Pasado un tiempo vieron que la herida de la oreja nunca sanaba, e incluso se había abierto aún más. Llegado casi al año desde su rescate empezó a oler muy mal. El descenso en su salud fue empinado. El Yaco empezó a caminar con la cabeza inclinada hacia el lado de su herida y se veía una gangrena severa alrededor de la oreja.

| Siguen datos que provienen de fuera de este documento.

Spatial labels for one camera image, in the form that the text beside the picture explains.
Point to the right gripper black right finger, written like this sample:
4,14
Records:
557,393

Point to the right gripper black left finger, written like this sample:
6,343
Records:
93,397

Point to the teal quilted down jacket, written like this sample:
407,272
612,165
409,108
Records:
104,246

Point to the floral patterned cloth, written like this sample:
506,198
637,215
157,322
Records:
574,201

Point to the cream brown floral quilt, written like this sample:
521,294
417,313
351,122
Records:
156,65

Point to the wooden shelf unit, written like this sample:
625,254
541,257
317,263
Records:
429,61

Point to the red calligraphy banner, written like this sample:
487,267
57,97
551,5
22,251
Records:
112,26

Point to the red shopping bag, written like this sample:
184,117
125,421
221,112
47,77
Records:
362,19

Los vecinos empezaron a hacer su aparición por la casa para opinar indignados, “ahora con los derechos de los animales y eso, doña”. El Guido escuchaba resentido pues recordaba que esos vecinos no lo querían a su Yaco. Tal vez por su bravura o por comerse la comida de sus perros. Es más, alguna vez habían encontrado en la puerta de su casa carne cruda atravesada por clavos pequeños, pero el Yaco no comió, “no era zonzo pues”.

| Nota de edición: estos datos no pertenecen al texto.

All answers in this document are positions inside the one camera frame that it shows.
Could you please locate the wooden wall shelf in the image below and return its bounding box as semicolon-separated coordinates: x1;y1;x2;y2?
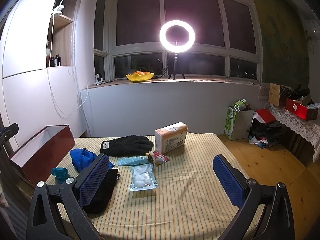
46;14;73;67

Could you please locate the red snack packet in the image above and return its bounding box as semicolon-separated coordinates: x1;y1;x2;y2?
147;151;169;166

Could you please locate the light blue cream tube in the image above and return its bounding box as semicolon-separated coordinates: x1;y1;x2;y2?
116;155;149;166

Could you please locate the yellow fruit bowl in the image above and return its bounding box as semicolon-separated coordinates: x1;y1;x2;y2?
126;71;154;82

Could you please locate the orange white tissue pack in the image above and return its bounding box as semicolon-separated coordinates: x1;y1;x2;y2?
155;122;188;154

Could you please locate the red storage box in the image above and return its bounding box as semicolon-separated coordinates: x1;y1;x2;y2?
285;98;318;121

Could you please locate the cotton balls plastic bag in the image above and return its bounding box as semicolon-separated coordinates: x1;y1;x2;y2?
129;163;158;192

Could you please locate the blue microfiber cloth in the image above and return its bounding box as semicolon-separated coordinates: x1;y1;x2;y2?
70;148;104;173

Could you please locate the green white paper bag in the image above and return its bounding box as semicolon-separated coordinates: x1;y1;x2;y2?
224;99;254;140

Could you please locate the white cable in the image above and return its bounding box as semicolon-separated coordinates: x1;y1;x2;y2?
47;12;97;118

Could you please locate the lace table cover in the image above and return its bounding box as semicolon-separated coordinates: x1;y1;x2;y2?
266;102;319;163

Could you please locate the teal silicone funnel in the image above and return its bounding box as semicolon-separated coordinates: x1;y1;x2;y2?
51;167;70;184

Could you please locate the brown cardboard box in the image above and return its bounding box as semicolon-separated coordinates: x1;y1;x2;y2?
268;83;292;107

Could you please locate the pile of clothes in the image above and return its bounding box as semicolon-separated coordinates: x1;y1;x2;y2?
248;108;284;148

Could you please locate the dark red cardboard box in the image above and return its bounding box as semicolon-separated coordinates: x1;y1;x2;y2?
10;125;75;187

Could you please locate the ring light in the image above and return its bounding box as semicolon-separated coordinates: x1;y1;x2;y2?
159;20;195;53

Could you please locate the black tripod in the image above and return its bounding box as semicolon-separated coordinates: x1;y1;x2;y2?
168;54;185;80

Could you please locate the black fuzzy glove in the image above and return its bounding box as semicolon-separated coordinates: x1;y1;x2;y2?
100;135;153;158

Acercarse al Yaco implicaba llevarse la manga a la nariz para amortiguar la pestilencia que la podredumbre emanaba. El Guido rogaba a sus padres para que lo llevaran al veterinario. “Hijo, apenas tenemos para comer. ¿Sabes lo que cuesta un veterinario?”, y pasado un tiempo, pese a los tratamientos caseros que le dedicaron, vieron que el daño era irreversible. “Tal vez los pobres no tengamos derecho a tener animalitos”, le habían dicho apesadumbrados.

Entonces el padre del Guido tomó la decisión.

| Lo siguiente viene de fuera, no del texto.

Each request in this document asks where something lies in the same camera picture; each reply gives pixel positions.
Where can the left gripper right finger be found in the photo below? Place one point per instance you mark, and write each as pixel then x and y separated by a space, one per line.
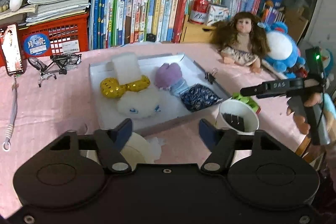
pixel 220 143

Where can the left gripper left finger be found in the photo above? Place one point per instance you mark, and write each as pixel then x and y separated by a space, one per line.
pixel 110 144

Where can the navy floral fabric pouch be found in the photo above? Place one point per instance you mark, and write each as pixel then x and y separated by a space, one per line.
pixel 199 97

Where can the gold sequin bow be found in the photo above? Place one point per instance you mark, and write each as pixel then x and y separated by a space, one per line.
pixel 111 88

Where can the white fluffy plush toy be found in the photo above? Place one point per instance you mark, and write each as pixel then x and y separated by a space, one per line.
pixel 140 105

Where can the blue packaged face mask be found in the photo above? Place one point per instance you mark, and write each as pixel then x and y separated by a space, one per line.
pixel 179 88

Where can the white foam sponge block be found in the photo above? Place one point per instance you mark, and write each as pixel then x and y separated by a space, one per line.
pixel 126 68

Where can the purple plush toy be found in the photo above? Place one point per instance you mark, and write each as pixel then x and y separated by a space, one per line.
pixel 167 75

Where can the person right hand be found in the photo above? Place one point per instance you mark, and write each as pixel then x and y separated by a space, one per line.
pixel 308 114

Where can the large drawn paper cup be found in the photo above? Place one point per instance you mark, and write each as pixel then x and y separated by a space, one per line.
pixel 138 151

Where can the paper cup with yellow drawing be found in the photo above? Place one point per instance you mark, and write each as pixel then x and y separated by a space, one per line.
pixel 237 115

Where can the blue penguin plush toy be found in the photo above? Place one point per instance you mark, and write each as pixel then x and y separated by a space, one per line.
pixel 284 59

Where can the crumpled white tissue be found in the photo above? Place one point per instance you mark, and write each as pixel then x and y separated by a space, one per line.
pixel 155 147

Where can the black binder clip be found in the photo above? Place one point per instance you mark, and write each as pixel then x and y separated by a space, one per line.
pixel 210 75

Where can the white shallow tray box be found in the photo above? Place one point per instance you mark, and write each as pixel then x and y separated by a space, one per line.
pixel 174 110

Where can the brown haired doll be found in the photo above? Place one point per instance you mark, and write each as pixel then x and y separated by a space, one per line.
pixel 241 41

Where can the miniature black bicycle model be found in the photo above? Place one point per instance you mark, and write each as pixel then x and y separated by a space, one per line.
pixel 60 64

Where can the small black box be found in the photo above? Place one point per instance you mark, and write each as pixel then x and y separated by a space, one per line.
pixel 151 37

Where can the small wooden drawer box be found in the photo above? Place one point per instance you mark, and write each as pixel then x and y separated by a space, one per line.
pixel 195 33

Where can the red plastic crate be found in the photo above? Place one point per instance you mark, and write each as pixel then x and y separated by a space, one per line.
pixel 66 35

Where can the white printed carton box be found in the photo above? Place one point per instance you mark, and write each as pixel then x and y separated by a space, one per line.
pixel 216 13

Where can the blue round sticker label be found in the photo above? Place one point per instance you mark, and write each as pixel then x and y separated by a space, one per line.
pixel 36 44

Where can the red Budweiser can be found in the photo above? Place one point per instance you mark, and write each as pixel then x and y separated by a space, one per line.
pixel 199 11

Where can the row of upright books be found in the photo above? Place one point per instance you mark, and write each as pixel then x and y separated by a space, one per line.
pixel 119 22

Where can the smartphone with photo screen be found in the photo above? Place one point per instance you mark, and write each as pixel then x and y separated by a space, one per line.
pixel 11 50

Aquella noche mandó al Guido a dormir temprano y luego buscó la pistola de su abuelo. La limpió bien. Jamás había usado un arma pero algo le había explicado su padre al regalársela. Cargó el tambor de balas con sus manos temblorosas. Bajó a la sala de estar, donde se encontraba su esposa sentada mirándolo con lástima pues comprendía el éxodo por el que su marido pasaba. “Es solo un segundo”, le dijo él. Ella lo abrazó y volvió a sentarse. Entonces él salió al patio, dispuesto a buscarlo por el vecindario, pues se perdía por las noches hasta la madrugada, pero no tuvo que hacerlo. Era extraño, pero el Yaco se encontraba sentado al lado de un pozo recién cavado. Sus miradas se cruzaron y comprendieron todo. Ambos sabían que lo comprendieron. Cuando él se acercó el Yaco se recostó resignado.

—Yaquito. Me has esperado… —tragó saliva y continuó— Tan bien nos has hecho y nosotros ni un año te hemos dado de vida. El Guido te quiere, no sabe de esto. No podría soportarlo… Perdón Yaquito, ojalá te hubiéramos llevado a que te curen —se puso de cuclillas y le dio palmaditas en el lomo. El Yaco bajó la cabeza y agitó casi imperceptiblemente la cola como bienvenida a la caricia—. Nos perdonas, ¿no ve? Sabes que hemos hecho lo que hemos podido, ¿no ve, Yaquito? —El Yaco siguió batiendo la cola—. Cuando era niño mi abuela me hacía ahogar gatos recién nacidos. Yo sé que tal vez te guste la idea de ahogar gatos —rió y empezó a lagrimear—, pero no era bueno para mí. Desde entonces he sido siempre reacio a la idea de tener una mascota. Pero tú nos has conquistado y tanto le has cuidado al Guido. Ese es un pantalón que ese Testigo de Jehová va a extrañar —siguió riendo y llorando, mientras acariciaba el lomo del Yaco—. Pero así va a aprender que cuando se asusta no debe usar a los niños como escudo. ¿Y te acuerdas lo que has atrapado esa rata? Pucha, era gigante, y cuando creíamos que te la ibas a comer la has dejado ahí y te has ido. Por cuidarnos Yaco, tan fiel y valiente. Y tan poco te hemos dado —ahora sólo sollozaba con amargura—. ¿Y cuando te bañábamos? Y luego corrías por la tierra y te revolcabas. Más sucio que antes volvías, bandido —se secó la cara con la manga de su camisa. Dio unas últimas palmaditas en el lomo del Yaco.

—Gracias Yaco, ya nos vamos a estar viendo.

Se puso de pie y apuntó la pistola a centímetros de distancia de la cabeza, no vaya a ser como el anta de su abuelo.